There were 199 households, out of which 26.6% had children under the age of 18 living with them, 59.8% were married couples living together, 8.5% had a female householder with no husband present, and 24.1% were non-families. 20.6% of all households were made up of individuals, and 9.0% had someone living alone who was 65 years of age or older. The average household size was 2.58 and the average family size was 2.96.

In the town the population was spread out, with 23.7% under the age of 18, 8.4% from 18 to 24, 25.3% from 25 to 44, 28.6% from 45 to 64, and 14.0% who were 65 years of age or older. The median age was 40 years. For every 100 females, there were 113.3 males. For every 100 females age 18 and over, there were 107.4 males.

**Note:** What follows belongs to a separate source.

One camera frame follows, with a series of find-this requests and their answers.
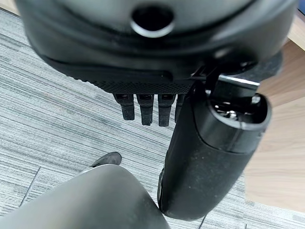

The median income for a household in the town was $30,809, and the median income for a family was $37,344. Males had a median income of $30,368 versus $17,500 for females. The per capita income for the town was $13,407. About 6.7% of families and 7.8% of the population were below the poverty line, including 9.2% of those under age 18 and 11.5% of those age 65 or over.

Historical population
| Census | Pop. | Note | %± |
| 1900 | 906 |  | — |
| 1910 | 811 |  | −10.5% |
| 1920 | 516 |  | −36.4% |
| 1930 | 406 |  | −21.3% |
| 1940 | 486 |  | 19.7% |
| 1950 | 361 |  | −25.7% |
| 1960 | 247 |  | −31.6% |
| 1970 | 342 |  | 38.5% |
| 1980 | 553 |  | 61.7% |
| 1990 | 520 |  | −6.0% |
| 2000 | 514 |  | −1.2% |
| 2010 | 575 |  | 11.9% |
| 2020 | 587 |  | 2.1% |
| 2025 (est.) | 603 | Increase | 2.7% |
U.S. Decennial Census

==Education==
Almost all of the town is in the Hackett Public Schools. A small piece of land is in the Greenwood School District. The sole comprehensive high school of the Hackett district is Hackett High School.